**Aim of the exercise:** Which lines of the data hold the word "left"? Copy all of them.

════════════════════

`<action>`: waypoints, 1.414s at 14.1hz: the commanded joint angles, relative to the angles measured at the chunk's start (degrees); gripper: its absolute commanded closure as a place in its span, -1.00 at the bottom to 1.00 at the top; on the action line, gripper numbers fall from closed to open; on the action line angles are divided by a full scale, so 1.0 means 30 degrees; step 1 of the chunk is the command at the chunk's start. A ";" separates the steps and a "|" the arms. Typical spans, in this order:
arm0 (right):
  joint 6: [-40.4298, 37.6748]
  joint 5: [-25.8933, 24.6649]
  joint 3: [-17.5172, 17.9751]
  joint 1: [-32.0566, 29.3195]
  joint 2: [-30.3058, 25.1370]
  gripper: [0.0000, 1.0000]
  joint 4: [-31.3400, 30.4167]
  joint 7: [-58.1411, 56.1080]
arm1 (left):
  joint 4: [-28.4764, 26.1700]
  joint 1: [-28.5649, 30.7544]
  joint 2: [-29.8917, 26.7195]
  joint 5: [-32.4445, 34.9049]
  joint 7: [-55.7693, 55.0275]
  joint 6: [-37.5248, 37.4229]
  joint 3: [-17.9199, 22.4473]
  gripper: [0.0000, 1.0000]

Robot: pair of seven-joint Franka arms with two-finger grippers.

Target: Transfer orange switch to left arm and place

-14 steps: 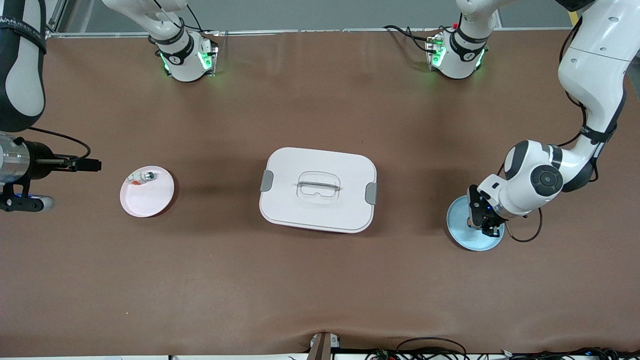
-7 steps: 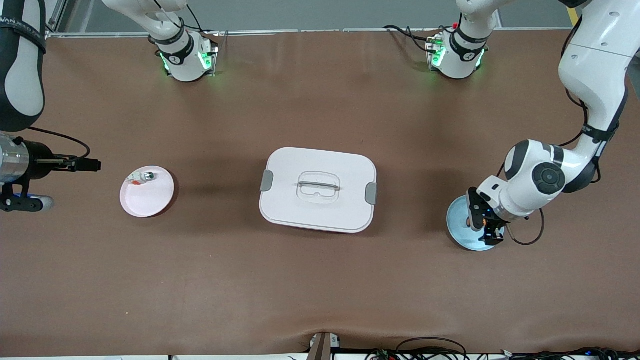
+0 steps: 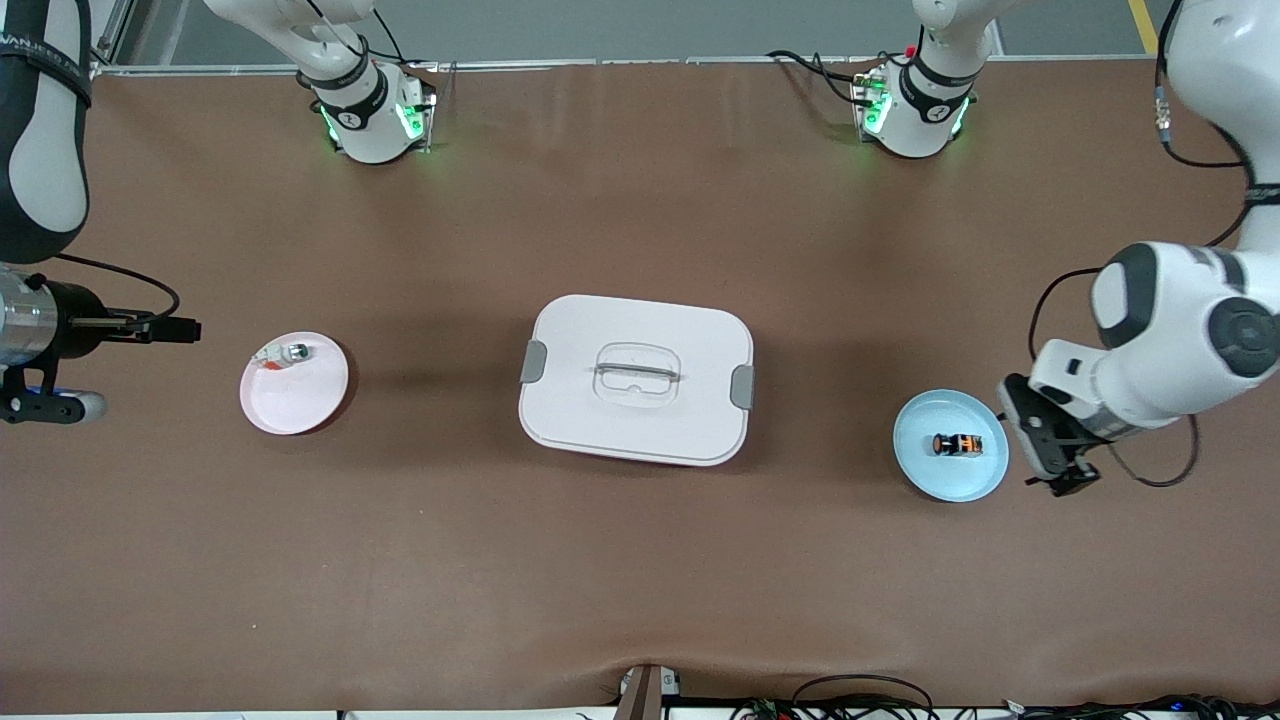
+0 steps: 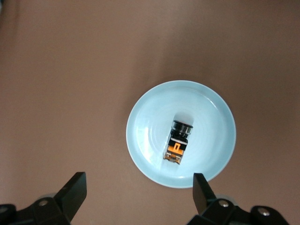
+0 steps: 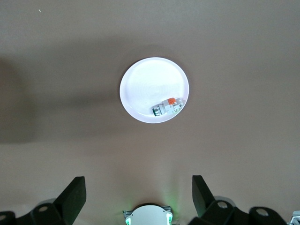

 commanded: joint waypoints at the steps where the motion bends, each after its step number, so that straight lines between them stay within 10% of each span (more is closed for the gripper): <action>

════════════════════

**Answer to this exercise:**
arm1 (left):
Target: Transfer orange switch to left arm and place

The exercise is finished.